Transcribe the listing word for word. Begin at its first line and end with the line containing "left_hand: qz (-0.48".

-- Opening Marker --

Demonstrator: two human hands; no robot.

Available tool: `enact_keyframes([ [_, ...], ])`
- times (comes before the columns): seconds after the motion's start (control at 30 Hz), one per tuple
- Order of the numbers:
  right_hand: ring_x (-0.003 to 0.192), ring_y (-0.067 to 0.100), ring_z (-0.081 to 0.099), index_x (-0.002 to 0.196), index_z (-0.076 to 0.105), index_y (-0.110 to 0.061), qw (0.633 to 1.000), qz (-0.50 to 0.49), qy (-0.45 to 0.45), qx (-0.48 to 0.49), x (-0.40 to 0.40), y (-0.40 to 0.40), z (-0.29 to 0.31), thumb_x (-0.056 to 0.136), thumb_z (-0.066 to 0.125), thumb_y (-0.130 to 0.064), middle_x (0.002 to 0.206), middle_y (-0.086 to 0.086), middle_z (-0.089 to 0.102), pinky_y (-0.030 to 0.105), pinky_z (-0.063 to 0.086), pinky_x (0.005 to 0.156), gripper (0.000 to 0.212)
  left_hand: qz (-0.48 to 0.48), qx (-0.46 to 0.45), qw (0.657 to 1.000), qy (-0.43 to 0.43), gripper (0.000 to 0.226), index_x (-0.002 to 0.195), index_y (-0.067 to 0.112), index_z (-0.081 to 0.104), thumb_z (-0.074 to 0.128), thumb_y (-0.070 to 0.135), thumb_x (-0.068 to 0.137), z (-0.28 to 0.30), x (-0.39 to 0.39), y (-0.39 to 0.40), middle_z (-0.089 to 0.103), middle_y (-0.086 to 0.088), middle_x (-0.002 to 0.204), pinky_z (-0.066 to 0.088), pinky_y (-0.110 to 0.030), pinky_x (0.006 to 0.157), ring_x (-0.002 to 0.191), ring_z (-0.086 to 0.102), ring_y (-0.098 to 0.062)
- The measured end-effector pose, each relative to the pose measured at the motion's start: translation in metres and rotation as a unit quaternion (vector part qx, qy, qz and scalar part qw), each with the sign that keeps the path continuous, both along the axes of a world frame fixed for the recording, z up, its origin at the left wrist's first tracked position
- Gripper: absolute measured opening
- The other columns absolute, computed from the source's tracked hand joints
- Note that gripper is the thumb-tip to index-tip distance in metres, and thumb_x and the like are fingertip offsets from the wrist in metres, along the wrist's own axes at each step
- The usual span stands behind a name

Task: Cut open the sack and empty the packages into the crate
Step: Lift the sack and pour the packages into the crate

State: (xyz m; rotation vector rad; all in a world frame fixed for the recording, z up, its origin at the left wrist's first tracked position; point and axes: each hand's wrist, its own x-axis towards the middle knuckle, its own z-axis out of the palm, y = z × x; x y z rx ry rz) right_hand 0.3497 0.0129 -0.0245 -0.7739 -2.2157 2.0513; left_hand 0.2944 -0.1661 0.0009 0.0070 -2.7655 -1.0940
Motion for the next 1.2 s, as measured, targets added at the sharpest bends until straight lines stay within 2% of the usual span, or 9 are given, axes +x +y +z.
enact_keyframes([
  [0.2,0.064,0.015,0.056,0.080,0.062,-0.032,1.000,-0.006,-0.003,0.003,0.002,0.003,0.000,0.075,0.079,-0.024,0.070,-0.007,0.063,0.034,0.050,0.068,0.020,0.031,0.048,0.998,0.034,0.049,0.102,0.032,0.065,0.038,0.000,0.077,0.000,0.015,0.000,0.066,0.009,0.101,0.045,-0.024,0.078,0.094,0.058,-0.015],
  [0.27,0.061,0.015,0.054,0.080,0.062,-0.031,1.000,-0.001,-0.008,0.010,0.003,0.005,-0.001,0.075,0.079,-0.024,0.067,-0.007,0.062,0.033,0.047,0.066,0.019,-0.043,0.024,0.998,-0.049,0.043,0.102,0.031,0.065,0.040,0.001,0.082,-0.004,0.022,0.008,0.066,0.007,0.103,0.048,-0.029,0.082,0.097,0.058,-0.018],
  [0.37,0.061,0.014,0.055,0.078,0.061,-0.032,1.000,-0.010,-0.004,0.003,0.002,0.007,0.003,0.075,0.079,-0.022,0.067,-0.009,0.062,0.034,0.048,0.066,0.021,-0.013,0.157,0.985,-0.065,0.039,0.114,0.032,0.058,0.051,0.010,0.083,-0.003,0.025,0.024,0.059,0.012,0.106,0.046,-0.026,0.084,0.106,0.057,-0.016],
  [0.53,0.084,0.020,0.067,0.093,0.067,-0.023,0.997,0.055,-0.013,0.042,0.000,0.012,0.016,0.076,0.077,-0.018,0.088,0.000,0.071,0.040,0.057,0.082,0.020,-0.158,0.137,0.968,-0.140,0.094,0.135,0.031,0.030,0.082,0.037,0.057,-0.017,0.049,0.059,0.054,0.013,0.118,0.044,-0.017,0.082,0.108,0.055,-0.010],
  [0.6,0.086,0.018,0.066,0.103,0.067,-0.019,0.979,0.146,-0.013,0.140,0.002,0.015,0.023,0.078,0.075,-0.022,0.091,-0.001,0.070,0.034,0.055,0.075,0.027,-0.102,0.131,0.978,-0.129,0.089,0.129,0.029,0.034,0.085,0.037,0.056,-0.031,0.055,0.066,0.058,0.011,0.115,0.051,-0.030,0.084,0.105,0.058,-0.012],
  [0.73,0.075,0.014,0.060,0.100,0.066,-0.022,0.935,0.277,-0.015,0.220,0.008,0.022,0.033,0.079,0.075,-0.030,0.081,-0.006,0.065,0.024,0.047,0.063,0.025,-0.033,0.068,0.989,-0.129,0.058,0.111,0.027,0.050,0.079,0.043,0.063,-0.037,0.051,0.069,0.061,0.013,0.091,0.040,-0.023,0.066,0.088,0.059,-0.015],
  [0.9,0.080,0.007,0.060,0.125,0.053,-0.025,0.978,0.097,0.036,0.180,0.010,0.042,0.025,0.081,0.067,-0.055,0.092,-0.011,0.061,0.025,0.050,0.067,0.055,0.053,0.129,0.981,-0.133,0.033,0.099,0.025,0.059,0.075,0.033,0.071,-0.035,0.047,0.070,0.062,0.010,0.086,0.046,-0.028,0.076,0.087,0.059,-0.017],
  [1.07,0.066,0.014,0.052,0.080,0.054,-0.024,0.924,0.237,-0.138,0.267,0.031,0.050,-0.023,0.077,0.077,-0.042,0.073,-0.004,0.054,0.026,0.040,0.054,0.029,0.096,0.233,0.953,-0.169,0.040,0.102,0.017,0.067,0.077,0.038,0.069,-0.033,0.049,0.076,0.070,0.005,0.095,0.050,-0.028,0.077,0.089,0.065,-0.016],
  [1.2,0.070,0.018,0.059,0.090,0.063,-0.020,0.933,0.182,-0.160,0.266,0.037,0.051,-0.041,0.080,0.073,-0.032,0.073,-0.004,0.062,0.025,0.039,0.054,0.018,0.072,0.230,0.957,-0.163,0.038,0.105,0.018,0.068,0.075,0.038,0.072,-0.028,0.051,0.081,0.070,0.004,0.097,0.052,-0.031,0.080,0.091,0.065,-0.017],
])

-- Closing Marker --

Written response —
Demonstrator: two human hands; no robot.

Available tool: `enact_keyframes([ [_, ...], ])`
- times (comes before the columns): seconds after the motion's start (control at 30 Hz), one per tuple
- Order of the numbers:
  right_hand: ring_x (-0.003 to 0.192), ring_y (-0.067 to 0.100), ring_z (-0.081 to 0.099), index_x (-0.002 to 0.196), index_z (-0.076 to 0.105), index_y (-0.110 to 0.061), qw (0.633 to 1.000), qz (-0.50 to 0.49), qy (-0.45 to 0.45), qx (-0.48 to 0.49), x (-0.40 to 0.40), y (-0.40 to 0.40), z (-0.29 to 0.31), thumb_x (-0.056 to 0.136), thumb_z (-0.066 to 0.125), thumb_y (-0.130 to 0.064), middle_x (0.002 to 0.206), middle_y (-0.086 to 0.086), middle_z (-0.089 to 0.102), pinky_y (-0.030 to 0.105), pinky_z (-0.063 to 0.086), pinky_x (0.005 to 0.156), gripper (0.000 to 0.212)
  left_hand: qz (-0.48 to 0.48), qx (-0.46 to 0.45), qw (0.657 to 1.000), qy (-0.43 to 0.43), gripper (0.000 to 0.226), index_x (-0.002 to 0.195), index_y (-0.067 to 0.112), index_z (-0.081 to 0.104), thumb_z (-0.074 to 0.128), thumb_y (-0.070 to 0.135), thumb_x (-0.068 to 0.137), z (-0.28 to 0.30), x (-0.39 to 0.39), y (-0.39 to 0.40), middle_z (-0.089 to 0.103), middle_y (-0.086 to 0.088), middle_x (-0.002 to 0.204), pinky_z (-0.066 to 0.088), pinky_y (-0.110 to 0.030), pinky_x (0.006 to 0.157), ring_x (-0.002 to 0.191), ring_z (-0.086 to 0.102), ring_y (-0.098 to 0.062)

Nothing else is part of this exercise.